Calling in Dead
By Jeffrey Bishop
We’ve all had a bad boss – someone who just doesn’t understand phases that we sometimes go through in life. What can you do? Well, read on …
Tell Time: 4 minutes 15 seconds
Scare Rating: 3/5 Ghosts
Bob wasn’t feeling his best. Again. He’d have to call in sick, and he dreaded the thought of calling Alan, his boss, to excuse himself. Alan, for some reason, didn’t care much for Bob.
It’d been a long winter, and Bob had suffered a number of debilitating illnesses back to back. It all started around Halloween, and the illnesses might have been connected to the squirrel bite he’d received while out walking his dog near the cemetery. Not many people have ever been bitten by a squirrel, and this was a mangy, foul-looking squirrel, too.
The doctors couldn’t figure it out – it wasn’t rabies – and what confounded their ability to make a diagnosis was that Bob’s symptoms and ailments changed almost every week. One week it felt like flu, the next week it felt like appendicitis, and the week after that it felt like he’d broken his legs. So as the weeks dragged on, Bob – and his employer – suffered.
With a heavy sigh, followed by a deep cough, Bob picked up the handset to make the dreaded phone call. It rang on the other end just once.
“Piece Parts Industries, this is Alan,” came the greeting.
“Hi Alan; Bob calling. Look, I’m not feeling so hot again. It’s in my stomach this time. This is about the worst I’ve ever felt. I need to call in sick.”
“Bob, Bob, Bob,” Alan replied, with apparent satisfaction in his voice. “I had a feeling you might call this morning. I just pulled your record from HR, and it looks like you’ve used up all your sick time. You can’t call in sick. In fact, you have no leave left at all – no vacation time, no personal leave, no bereavement leave, nothing! You’ll have to come in no matter how you feel.
“And for the record, I’ve all along thought you were malingering — pretending to be sick to avoid work,” Alan continued. “So now we get to find out. Drag your body in here so we can see how sick you are, and then let’s get over this silliness and have you do some work for me for once!”
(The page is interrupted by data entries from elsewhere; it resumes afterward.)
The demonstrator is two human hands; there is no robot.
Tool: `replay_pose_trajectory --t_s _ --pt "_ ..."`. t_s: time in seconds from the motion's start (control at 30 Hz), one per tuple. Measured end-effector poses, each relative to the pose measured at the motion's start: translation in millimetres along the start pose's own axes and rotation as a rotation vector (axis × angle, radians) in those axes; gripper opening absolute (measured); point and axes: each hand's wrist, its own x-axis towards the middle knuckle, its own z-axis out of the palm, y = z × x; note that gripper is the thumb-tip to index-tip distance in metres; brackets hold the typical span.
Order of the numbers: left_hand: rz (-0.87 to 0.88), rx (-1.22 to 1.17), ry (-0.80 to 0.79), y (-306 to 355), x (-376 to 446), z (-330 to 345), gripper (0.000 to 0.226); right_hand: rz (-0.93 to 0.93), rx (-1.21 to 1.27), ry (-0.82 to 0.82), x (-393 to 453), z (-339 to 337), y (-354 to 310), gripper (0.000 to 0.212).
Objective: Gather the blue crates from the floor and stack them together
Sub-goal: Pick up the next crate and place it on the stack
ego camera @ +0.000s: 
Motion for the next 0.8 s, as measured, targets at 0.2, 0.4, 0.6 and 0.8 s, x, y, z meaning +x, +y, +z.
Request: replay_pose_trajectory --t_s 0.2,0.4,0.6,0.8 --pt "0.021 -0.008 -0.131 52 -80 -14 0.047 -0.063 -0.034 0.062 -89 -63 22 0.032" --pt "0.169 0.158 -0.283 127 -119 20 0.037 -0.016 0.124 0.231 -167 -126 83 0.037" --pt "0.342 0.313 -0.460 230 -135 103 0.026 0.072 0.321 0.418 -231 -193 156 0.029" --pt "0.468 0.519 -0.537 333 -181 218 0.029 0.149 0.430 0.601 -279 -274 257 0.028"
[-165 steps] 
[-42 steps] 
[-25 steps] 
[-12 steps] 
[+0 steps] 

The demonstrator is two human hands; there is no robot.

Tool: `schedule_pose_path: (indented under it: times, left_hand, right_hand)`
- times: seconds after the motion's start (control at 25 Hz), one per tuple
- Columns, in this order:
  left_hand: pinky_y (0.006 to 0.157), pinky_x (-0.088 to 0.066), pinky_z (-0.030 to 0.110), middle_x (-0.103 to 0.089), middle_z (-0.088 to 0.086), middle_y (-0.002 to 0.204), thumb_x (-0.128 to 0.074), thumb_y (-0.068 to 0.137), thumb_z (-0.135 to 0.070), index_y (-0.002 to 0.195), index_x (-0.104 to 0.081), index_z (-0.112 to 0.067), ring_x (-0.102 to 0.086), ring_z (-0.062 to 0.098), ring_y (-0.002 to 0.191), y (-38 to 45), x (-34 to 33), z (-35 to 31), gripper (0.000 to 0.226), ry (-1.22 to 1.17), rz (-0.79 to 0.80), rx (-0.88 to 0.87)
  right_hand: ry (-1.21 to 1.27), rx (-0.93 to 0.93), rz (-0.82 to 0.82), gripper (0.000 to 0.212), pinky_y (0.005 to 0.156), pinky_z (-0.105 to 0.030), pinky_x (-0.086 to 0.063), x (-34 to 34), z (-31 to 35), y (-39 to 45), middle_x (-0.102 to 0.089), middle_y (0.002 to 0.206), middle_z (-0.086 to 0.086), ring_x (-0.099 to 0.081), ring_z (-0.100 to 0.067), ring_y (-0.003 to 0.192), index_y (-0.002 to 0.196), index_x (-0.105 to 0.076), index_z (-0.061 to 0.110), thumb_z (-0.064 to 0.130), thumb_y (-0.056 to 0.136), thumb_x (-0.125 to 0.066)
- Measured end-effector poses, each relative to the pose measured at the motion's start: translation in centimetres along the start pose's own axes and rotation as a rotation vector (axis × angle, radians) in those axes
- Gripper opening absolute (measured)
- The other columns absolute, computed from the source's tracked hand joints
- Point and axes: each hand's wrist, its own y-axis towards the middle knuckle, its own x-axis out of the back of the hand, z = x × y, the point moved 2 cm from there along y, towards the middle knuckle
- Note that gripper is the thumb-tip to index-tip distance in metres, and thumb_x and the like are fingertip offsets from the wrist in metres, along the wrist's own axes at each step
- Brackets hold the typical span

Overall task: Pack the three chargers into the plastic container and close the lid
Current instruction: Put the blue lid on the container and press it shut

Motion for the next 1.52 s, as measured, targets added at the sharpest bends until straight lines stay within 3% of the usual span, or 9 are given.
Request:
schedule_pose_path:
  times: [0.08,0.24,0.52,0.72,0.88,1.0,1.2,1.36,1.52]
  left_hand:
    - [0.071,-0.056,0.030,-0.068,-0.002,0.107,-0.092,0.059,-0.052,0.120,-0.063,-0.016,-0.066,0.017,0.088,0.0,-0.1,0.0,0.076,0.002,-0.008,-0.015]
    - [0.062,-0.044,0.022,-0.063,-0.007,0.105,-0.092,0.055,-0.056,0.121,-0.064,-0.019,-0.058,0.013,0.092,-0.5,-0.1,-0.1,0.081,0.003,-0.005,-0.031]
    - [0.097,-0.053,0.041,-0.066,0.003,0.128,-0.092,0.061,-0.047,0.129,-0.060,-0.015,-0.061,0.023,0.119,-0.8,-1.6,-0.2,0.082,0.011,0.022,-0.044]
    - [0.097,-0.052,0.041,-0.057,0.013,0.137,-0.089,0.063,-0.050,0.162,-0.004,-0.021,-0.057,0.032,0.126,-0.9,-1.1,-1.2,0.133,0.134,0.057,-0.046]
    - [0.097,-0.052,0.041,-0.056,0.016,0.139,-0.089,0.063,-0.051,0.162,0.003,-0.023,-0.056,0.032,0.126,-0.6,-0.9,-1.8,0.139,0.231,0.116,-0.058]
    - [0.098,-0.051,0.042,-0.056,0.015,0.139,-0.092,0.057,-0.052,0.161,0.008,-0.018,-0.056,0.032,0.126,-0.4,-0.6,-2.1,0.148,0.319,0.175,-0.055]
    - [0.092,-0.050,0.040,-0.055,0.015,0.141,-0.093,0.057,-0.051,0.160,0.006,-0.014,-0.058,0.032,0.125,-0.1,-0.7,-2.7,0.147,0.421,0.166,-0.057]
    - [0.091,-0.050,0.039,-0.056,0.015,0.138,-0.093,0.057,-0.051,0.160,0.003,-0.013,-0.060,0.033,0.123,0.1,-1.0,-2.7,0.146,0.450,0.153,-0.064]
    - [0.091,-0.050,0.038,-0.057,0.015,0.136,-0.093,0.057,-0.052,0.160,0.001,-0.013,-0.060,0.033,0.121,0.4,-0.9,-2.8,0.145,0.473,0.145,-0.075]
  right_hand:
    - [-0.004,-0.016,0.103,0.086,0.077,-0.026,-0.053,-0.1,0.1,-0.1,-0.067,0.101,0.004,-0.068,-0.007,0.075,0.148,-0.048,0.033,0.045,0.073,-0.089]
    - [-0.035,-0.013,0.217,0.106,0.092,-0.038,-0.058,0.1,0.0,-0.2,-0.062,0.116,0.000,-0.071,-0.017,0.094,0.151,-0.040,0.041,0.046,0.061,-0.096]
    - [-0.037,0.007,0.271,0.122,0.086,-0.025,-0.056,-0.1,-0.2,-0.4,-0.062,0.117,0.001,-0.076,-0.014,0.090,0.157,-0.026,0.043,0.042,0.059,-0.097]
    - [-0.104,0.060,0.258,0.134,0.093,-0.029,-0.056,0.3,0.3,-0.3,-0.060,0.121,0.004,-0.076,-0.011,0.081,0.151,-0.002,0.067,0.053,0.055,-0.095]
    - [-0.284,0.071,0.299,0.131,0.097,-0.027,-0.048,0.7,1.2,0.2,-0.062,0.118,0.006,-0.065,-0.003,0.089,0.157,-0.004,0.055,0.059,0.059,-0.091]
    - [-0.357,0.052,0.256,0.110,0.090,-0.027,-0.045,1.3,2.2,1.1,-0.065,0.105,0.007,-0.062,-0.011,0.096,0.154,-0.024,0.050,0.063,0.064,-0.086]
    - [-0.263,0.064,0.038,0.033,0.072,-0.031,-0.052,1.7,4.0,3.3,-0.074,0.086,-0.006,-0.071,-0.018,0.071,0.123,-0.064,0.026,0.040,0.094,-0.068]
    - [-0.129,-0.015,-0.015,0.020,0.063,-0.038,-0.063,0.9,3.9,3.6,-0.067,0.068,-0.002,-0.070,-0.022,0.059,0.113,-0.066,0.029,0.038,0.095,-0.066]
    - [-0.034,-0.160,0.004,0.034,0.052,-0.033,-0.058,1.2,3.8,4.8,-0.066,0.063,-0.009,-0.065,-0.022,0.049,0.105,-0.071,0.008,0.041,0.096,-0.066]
As Alan continued to berate his employee, a peculiar feeling passed over Bob. It started as a worsening sense of queasiness, followed by intense pain in his core that peaked with a bright vision of white light that filled his consciousness. The pain approached the unbearable, but just as quickly passed, to be followed by no feeling at all. Bob returned his attention from his physical state to the phone in his hand.
“Alan, it’s ok that I don’t have any sick days left,” Bob said, “because I’m pretty sure I’m dead. I guess I need to call in dead, instead!”
“Nonsense!” Alan burst through the phone, making no attempt at all to conceal his contempt at what sounded like a smart-alecky response. “You get yourself in here, and when you do, we’ll talk about your attendance record and about your future!”
With a degree of detachment not in keeping with the tone of the conversation, Bob hung up the phone and got ready to go into work. Looking in the mirror as he shaved, he saw that his face was pale and sallow – almost as pale as the shaving cream. He couldn’t feel his face much, but as he rinsed, he noticed he’d shaved a bit close – pieces of skin had been shaved off with his hair, leaving raw flesh exposed. “Weird. Didn’t hurt,” Bob thought. All of a sudden he felt quite hungry.
By the time Bob reported in to Alan’s office, it was late morning. He sat in a chair on the other side of Alan’s desk while his boss ripped into him.
“You’re a good employee, and you do good work – when you’re here,” Alan sneered. “But you’ve gotta get your skin here every day, or else! And when you’re here, you really have to be here.” The conversation seemed to last for more than a half hour as Alan worked out all of his resentment and frustration on his worker.
“Now that you’ve wasted your morning and mine, I want you to grab your lunch and get to work,” Alan said in closing. “To make up for lost time, you can work at your desk while you eat your lunch.”
At hearing the word “lunch,” Bob seemed to rejoin Alan from a far-away place. A toothy smile crossed Bob’s face.
“Did you hear me?”Alan barked, clearly annoyed by the mask.
“Oh, I heard you Alan,” Bob replied grimly. “But I plan to eat at your desk instead!”
As he spoke, Bob the zombie climbed over Alan’s desk and took his first bite out of his boss’ face.